Induktions- und Magnetfeldtherapie
Eine komplementärmedizinische Therapie- und Behandlungsform hat sich in den letzten Jahren verstärkt unter neuen technischen Voraussetzungen und innerhalb eines ganzheitlichen Therapiekonzeptes für Behandlungen vieler Beschwerdebilder – auch in der Arztpraxis etabliert:
Die Induktions- und Magnetfeldtherapie und die verwendeten Prinzipien, Methoden und Geräte sind der Komplementär- und Energiemedizin zuzurechnen und werden von der wissenschaftlichen Medizin nicht anerkannt. Die Wirkung ist schulmedizinisch nicht erwiesen und entspricht nicht den offiziellen Lehrmeinungen.
Eine Induktions- und Magnetfeldtherapie kann keinesfalls die Behandlung durch einen Mediziner ersetzen. Alle Aussagen sind im Kontext der Komplementär- und Energiemedizin zu verstehen.
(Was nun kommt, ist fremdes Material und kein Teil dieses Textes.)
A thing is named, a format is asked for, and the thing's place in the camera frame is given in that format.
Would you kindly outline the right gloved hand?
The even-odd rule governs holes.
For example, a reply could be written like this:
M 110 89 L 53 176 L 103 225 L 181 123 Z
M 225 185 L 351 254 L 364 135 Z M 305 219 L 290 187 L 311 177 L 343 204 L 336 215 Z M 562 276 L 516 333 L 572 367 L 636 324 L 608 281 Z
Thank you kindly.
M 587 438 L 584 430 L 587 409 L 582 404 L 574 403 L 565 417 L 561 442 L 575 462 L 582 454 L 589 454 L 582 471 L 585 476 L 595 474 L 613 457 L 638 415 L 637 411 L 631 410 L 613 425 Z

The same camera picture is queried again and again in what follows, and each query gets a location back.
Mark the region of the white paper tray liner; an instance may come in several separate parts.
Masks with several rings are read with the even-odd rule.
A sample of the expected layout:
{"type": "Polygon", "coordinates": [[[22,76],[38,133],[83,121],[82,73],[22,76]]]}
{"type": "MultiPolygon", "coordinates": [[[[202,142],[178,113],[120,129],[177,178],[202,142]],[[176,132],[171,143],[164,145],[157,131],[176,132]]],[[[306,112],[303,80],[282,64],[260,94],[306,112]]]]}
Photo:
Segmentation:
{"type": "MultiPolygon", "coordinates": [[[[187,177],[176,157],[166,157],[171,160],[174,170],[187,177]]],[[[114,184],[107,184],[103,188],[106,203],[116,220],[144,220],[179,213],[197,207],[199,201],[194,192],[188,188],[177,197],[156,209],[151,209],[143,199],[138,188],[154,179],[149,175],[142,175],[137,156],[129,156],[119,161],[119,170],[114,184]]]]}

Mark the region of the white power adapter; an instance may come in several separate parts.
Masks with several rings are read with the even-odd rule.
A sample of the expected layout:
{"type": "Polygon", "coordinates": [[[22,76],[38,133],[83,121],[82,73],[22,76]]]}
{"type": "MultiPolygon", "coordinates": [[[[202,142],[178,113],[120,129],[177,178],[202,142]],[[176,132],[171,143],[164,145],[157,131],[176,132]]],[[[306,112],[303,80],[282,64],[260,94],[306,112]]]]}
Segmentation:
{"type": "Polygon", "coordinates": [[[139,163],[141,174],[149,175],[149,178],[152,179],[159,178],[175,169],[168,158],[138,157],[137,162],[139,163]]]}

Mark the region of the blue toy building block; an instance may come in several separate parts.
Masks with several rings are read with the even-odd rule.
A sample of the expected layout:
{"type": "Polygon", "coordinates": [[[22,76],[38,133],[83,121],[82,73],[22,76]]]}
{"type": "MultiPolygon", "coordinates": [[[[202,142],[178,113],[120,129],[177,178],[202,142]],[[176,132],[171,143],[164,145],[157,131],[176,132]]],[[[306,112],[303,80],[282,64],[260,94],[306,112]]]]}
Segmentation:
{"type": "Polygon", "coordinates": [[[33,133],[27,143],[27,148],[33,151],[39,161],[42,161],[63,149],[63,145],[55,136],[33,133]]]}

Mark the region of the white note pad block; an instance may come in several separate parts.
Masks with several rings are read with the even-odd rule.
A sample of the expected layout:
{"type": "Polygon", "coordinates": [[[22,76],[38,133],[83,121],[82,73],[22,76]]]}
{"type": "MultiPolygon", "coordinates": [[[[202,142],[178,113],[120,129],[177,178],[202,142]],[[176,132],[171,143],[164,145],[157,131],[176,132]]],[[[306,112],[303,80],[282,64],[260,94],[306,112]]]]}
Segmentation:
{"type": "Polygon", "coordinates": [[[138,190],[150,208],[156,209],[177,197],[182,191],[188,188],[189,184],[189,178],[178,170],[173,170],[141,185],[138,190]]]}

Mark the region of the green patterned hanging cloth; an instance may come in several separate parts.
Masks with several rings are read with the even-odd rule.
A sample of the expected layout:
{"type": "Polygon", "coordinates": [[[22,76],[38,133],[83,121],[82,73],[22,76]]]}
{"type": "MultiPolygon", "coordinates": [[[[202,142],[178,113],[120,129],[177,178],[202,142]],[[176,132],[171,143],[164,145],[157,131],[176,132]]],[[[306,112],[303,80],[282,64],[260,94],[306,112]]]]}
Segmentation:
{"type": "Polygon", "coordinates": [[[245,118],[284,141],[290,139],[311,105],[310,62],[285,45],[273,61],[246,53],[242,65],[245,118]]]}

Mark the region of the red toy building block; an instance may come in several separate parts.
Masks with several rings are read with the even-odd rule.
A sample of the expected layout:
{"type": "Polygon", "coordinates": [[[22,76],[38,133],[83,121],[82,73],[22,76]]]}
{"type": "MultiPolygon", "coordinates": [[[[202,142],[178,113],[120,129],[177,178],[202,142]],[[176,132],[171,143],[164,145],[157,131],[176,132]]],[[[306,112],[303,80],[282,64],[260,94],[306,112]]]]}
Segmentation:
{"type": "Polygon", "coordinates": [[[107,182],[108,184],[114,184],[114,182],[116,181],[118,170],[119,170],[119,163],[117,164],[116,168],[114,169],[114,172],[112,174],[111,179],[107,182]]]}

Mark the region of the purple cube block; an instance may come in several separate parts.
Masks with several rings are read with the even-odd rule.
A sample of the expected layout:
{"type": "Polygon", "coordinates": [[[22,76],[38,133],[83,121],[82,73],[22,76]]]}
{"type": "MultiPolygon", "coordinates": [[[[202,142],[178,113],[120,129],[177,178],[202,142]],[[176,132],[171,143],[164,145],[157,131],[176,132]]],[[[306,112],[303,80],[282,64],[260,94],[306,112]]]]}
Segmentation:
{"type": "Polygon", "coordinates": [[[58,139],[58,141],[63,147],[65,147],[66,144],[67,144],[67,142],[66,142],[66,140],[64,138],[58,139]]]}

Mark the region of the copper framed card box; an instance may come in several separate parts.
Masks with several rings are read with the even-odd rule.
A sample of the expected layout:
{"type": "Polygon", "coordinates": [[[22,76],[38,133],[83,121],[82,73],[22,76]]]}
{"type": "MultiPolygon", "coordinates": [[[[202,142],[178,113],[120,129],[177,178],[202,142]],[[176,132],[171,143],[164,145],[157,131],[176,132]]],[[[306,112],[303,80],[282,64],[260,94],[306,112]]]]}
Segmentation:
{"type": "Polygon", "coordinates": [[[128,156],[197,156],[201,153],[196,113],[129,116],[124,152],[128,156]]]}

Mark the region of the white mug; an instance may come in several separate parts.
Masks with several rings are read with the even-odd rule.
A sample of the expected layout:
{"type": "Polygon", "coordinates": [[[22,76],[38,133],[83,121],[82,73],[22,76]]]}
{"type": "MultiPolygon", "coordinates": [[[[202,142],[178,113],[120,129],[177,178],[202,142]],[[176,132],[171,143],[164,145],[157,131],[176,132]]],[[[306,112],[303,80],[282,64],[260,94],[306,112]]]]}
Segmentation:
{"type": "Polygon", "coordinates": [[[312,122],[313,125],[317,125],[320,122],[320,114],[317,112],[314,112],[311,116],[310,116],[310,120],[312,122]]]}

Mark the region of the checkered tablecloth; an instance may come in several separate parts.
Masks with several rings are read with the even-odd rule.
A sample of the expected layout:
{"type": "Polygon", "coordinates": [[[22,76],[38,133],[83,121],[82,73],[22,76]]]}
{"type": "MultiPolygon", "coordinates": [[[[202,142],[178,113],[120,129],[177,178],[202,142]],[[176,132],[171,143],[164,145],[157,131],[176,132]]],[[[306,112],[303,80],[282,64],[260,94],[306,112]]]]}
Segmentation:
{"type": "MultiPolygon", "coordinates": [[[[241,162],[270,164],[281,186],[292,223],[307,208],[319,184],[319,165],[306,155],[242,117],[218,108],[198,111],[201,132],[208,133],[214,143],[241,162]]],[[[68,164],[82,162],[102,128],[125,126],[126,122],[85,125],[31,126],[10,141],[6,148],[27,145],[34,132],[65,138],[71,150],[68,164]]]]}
Alle getroffenen Aussagen über Wirkungen, Eigenschaften und Anwendungsmöglichkeiten beruhen auf den Erkenntnissen und Erfahrungswerten mit der Induktions- und Magnetfeldtherapie selbst.
Die Magnettherapie fördert die chemischen und physikalischen Vorgänge an denZellmembran. Tatsächlich haben Zellkulturen im Experiment Reaktionen gezeigt, und die Erregungsleitung an isolierten Nerven wurde im Magnetfeld verändert. Die Effekte der Magnetfeldtherapie sind von der Stärke des Magnetfeldes, der Frequenz sowie der Signalform abhängig.
Bei der Behandlung entsteht oft ein Gefühl der Wärme und/ oder ein Kribbelgefühl. Die Magnetfeldtherapie ist sehr gut mit anderen Behandlungsformen kombinierbar.